● Assignment
The expected result is the full listing, retyped exactly, without a single picture.

Stored data Block Start

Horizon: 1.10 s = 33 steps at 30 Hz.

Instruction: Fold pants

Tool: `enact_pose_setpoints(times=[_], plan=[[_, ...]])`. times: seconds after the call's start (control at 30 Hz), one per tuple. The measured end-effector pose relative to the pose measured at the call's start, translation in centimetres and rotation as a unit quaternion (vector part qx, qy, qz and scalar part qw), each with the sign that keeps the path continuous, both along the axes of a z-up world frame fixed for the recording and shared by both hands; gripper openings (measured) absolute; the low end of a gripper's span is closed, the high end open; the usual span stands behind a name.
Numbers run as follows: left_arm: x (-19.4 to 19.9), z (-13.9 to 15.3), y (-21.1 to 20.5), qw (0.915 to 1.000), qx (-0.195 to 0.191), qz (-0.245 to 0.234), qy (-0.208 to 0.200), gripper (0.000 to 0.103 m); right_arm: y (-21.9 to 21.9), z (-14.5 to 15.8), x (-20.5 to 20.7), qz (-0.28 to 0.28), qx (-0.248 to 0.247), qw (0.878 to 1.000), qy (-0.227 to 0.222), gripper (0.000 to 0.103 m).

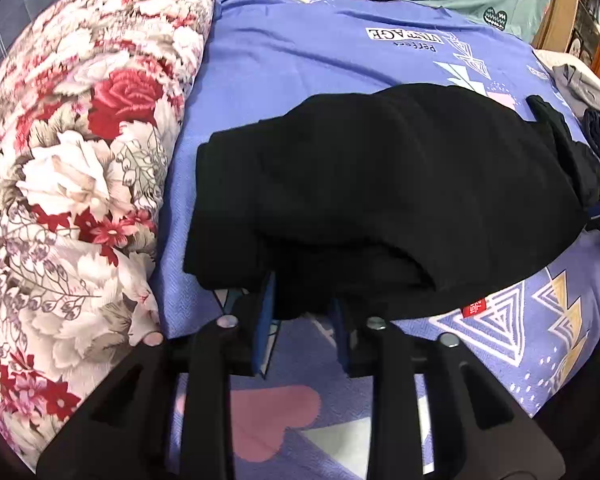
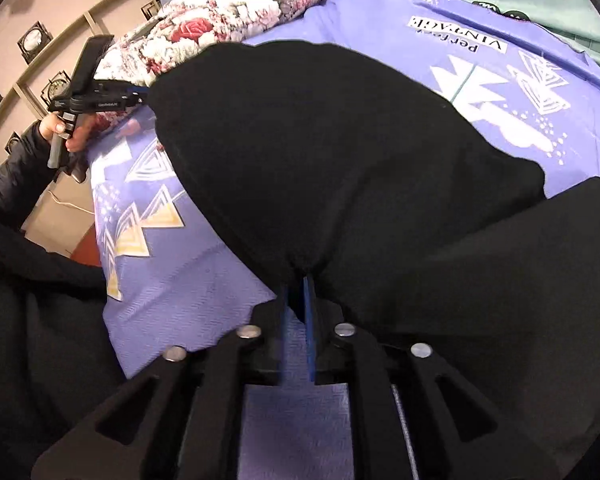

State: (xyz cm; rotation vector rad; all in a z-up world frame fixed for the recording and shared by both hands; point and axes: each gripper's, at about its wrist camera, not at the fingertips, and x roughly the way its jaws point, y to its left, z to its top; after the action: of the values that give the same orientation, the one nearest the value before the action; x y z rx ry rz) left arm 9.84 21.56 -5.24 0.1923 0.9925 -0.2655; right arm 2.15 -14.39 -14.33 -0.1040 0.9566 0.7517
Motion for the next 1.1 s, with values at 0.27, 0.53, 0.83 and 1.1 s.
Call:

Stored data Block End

● Task solution
Horizon: 1.10 s = 33 steps at 30 Hz.

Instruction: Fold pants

Tool: `enact_pose_setpoints(times=[_], plan=[[_, ...]])`. times: seconds after the call's start (control at 30 Hz), one per tuple. The measured end-effector pose relative to the pose measured at the call's start, translation in centimetres and rotation as a unit quaternion (vector part qx, qy, qz and scalar part qw), each with the sign that keeps the path continuous, both along the axes of a z-up world frame fixed for the recording and shared by both hands; gripper openings (measured) absolute; the low end of a gripper's span is closed, the high end open; the usual span stands behind a name.
Numbers run as follows: left_arm: x (-19.4 to 19.9), z (-13.9 to 15.3), y (-21.1 to 20.5), qw (0.915 to 1.000), qx (-0.195 to 0.191), qz (-0.245 to 0.234), qy (-0.208 to 0.200), gripper (0.000 to 0.103 m); right_arm: y (-21.9 to 21.9), z (-14.5 to 15.8), x (-20.5 to 20.7), qz (-0.28 to 0.28), qx (-0.248 to 0.247), qw (0.878 to 1.000), qy (-0.227 to 0.222), gripper (0.000 to 0.103 m).


State: (xyz cm; rotation vector rad; all in a z-up world frame fixed for the recording and shared by both hands; point and axes: each gripper's, at about its wrist camera, not at the fingertips, and x roughly the way its jaws point, y to its left, z to its top; after the action: of the values that give the same orientation, the one nearest the value before the action; x y z rx ry rz) left arm 9.84 21.56 -5.24 0.1923 0.9925 -0.2655; right arm 2.15 -14.39 -14.33 -0.1040 0.9566 0.7517
Motion for the next 1.1 s, with values at 0.27, 0.53, 0.83 and 1.1 s.
Call:

With this, the answer is finished.